## What this task involves
Return every entry exactly. Leave nothing out.

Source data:
━━━━━━━━

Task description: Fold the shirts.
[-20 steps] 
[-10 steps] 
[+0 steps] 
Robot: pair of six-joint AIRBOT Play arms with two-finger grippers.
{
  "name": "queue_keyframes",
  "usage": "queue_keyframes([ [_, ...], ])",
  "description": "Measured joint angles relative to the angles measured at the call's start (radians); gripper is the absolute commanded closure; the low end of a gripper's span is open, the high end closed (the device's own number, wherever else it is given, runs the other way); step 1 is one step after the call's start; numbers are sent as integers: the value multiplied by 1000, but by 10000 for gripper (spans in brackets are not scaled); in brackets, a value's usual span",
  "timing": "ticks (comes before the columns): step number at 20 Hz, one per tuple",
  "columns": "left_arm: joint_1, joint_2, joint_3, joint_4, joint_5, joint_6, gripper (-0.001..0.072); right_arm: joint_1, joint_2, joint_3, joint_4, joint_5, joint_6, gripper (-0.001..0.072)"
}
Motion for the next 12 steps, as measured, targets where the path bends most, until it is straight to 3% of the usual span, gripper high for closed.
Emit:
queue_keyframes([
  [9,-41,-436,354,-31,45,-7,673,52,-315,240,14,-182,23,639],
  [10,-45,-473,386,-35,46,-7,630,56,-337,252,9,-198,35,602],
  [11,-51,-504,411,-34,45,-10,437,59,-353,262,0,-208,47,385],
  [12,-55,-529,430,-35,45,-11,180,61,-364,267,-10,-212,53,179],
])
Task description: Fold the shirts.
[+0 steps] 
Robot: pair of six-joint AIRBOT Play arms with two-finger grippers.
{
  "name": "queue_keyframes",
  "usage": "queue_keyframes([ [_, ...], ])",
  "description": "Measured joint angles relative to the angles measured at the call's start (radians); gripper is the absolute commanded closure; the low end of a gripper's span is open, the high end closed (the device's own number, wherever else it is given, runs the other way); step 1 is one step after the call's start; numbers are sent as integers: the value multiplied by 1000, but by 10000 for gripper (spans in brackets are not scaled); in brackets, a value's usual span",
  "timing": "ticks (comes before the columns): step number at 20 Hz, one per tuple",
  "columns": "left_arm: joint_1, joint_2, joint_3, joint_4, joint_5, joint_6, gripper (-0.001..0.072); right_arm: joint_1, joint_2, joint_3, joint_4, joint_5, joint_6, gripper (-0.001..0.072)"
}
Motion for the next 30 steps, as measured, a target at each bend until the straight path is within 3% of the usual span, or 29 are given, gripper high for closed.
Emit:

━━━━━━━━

## Exercise output
Task description: Fold the shirts.
[-20 steps] 
[-10 steps] 
[+0 steps] 
Robot: pair of six-joint AIRBOT Play arms with two-finger grippers.
{
  "name": "queue_keyframes",
  "usage": "queue_keyframes([ [_, ...], ])",
  "description": "Measured joint angles relative to the angles measured at the call's start (radians); gripper is the absolute commanded closure; the low end of a gripper's span is open, the high end closed (the device's own number, wherever else it is given, runs the other way); step 1 is one step after the call's start; numbers are sent as integers: the value multiplied by 1000, but by 10000 for gripper (spans in brackets are not scaled); in brackets, a value's usual span",
  "timing": "ticks (comes before the columns): step number at 20 Hz, one per tuple",
  "columns": "left_arm: joint_1, joint_2, joint_3, joint_4, joint_5, joint_6, gripper (-0.001..0.072); right_arm: joint_1, joint_2, joint_3, joint_4, joint_5, joint_6, gripper (-0.001..0.072)"
}
Motion for the next 12 steps, as measured, targets where the path bends most, until it is straight to 3% of the usual span, gripper high for closed.
Emit:
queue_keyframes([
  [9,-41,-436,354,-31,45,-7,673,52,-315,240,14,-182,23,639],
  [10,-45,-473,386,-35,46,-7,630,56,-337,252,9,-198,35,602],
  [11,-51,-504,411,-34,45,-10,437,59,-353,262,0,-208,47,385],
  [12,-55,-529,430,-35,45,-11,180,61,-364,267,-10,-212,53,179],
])
Task description: Fold the shirts.
[+0 steps] 
Robot: pair of six-joint AIRBOT Play arms with two-finger grippers.
{
  "name": "queue_keyframes",
  "usage": "queue_keyframes([ [_, ...], ])",
  "description": "Measured joint angles relative to the angles measured at the call's start (radians); gripper is the absolute commanded closure; the low end of a gripper's span is open, the high end closed (the device's own number, wherever else it is given, runs the other way); step 1 is one step after the call's start; numbers are sent as integers: the value multiplied by 1000, but by 10000 for gripper (spans in brackets are not scaled); in brackets, a value's usual span",
  "timing": "ticks (comes before the columns): step number at 20 Hz, one per tuple",
  "columns": "left_arm: joint_1, joint_2, joint_3, joint_4, joint_5, joint_6, gripper (-0.001..0.072); right_arm: joint_1, joint_2, joint_3, joint_4, joint_5, joint_6, gripper (-0.001..0.072)"
}
Motion for the next 30 steps, as measured, a target at each bend until the straight path is within 3% of the usual span, or 29 are given, gripper high for closed.
Emit:

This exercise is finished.